EXERCISE BRIEF — Only the pictures are to be left out; the listing itself is repeated exactly.

DATA —
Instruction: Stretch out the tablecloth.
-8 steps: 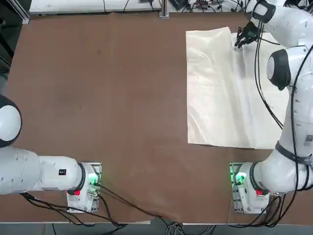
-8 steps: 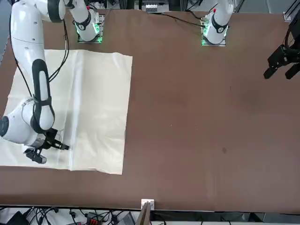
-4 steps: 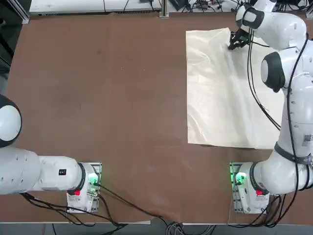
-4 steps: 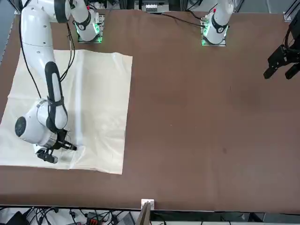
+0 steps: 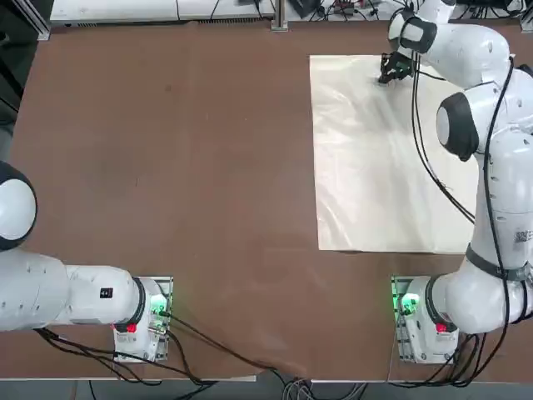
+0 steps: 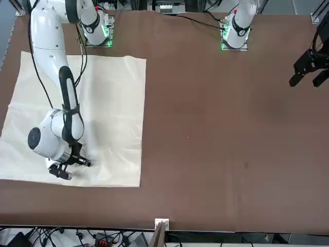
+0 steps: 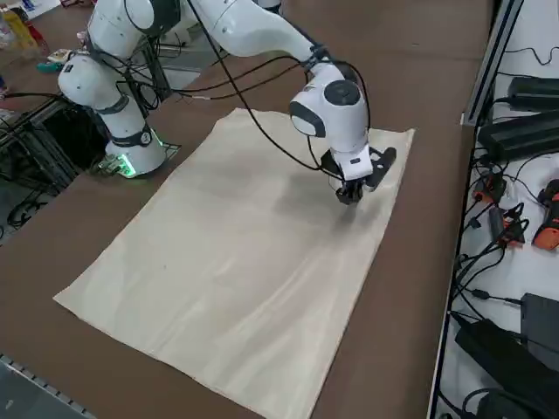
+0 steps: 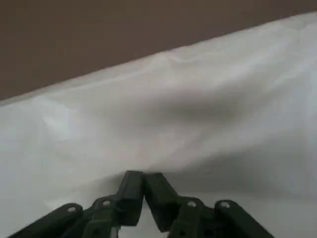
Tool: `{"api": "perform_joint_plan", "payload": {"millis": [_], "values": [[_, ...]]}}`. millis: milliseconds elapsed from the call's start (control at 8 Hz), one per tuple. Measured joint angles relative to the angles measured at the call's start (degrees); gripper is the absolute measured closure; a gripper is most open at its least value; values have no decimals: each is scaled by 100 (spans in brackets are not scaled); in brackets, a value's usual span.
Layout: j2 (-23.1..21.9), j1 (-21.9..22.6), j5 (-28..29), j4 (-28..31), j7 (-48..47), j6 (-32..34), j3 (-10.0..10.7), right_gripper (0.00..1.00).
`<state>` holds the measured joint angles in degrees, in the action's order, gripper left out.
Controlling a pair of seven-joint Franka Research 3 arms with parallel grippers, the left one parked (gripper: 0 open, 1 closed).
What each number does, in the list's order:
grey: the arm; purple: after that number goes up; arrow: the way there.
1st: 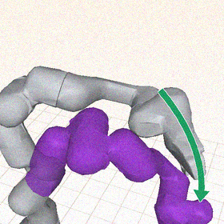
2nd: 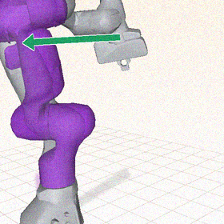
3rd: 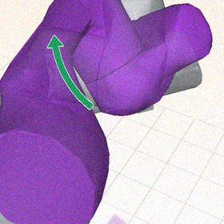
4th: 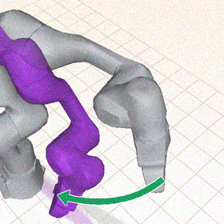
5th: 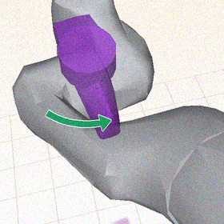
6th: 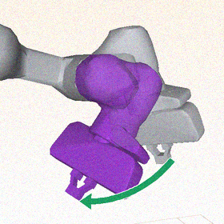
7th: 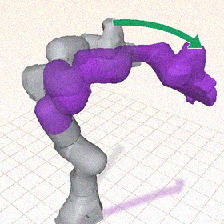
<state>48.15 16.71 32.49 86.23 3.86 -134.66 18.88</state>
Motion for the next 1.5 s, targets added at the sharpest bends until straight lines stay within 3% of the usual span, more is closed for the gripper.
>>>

SOLUTION TO THIS EXERCISE —
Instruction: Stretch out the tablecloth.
-8 steps: 
-8 steps: 
-4 steps: 
-4 steps: 
+0 steps: 
+0 steps: 
+0 steps: 
+0 steps: 
Tool: `{"api": "perform_joint_plan", "payload": {"millis": [_], "values": [[_, ...]]}}`. millis: milliseconds elapsed from the call's start (control at 8 Hz), one per tuple. Measured joint angles relative to the angles measured at the call's start (degrees); gripper is the absolute measured closure; a gripper is most open at its least value; values have no decimals: each is scaled by 100 (spans in brackets are not scaled); in brackets, a value's usual span.
Layout: j2 (-23.1..21.9), j1 (-21.9..22.6), j5 (-28..29), j4 (-28..31), j7 (-48..47), j6 (-32..34), j3 (-10.0..10.7), right_gripper (0.00..1.00).
`<state>` holds the measured joint angles in degrees, in the action's order, gripper left out.
Controlling a pair of seven-joint Franka Research 3 arms with parallel grippers, the left one parked (gripper: 0 open, 1 closed).
What each number does, in the list's order:
grey: the arm; purple: after that number goes up; arrow: the way there.
1st: 
2nd: 
3rd: 
4th: 
5th: 
6th: 
7th: 
<state>48.15 16.71 32.49 86.23 3.86 -134.66 18.88</state>
Motion for the next 1.5 s, targets added at the sharpest bends until straight lines stay within 3% of the usual span, more is closed for the gripper.
>>>

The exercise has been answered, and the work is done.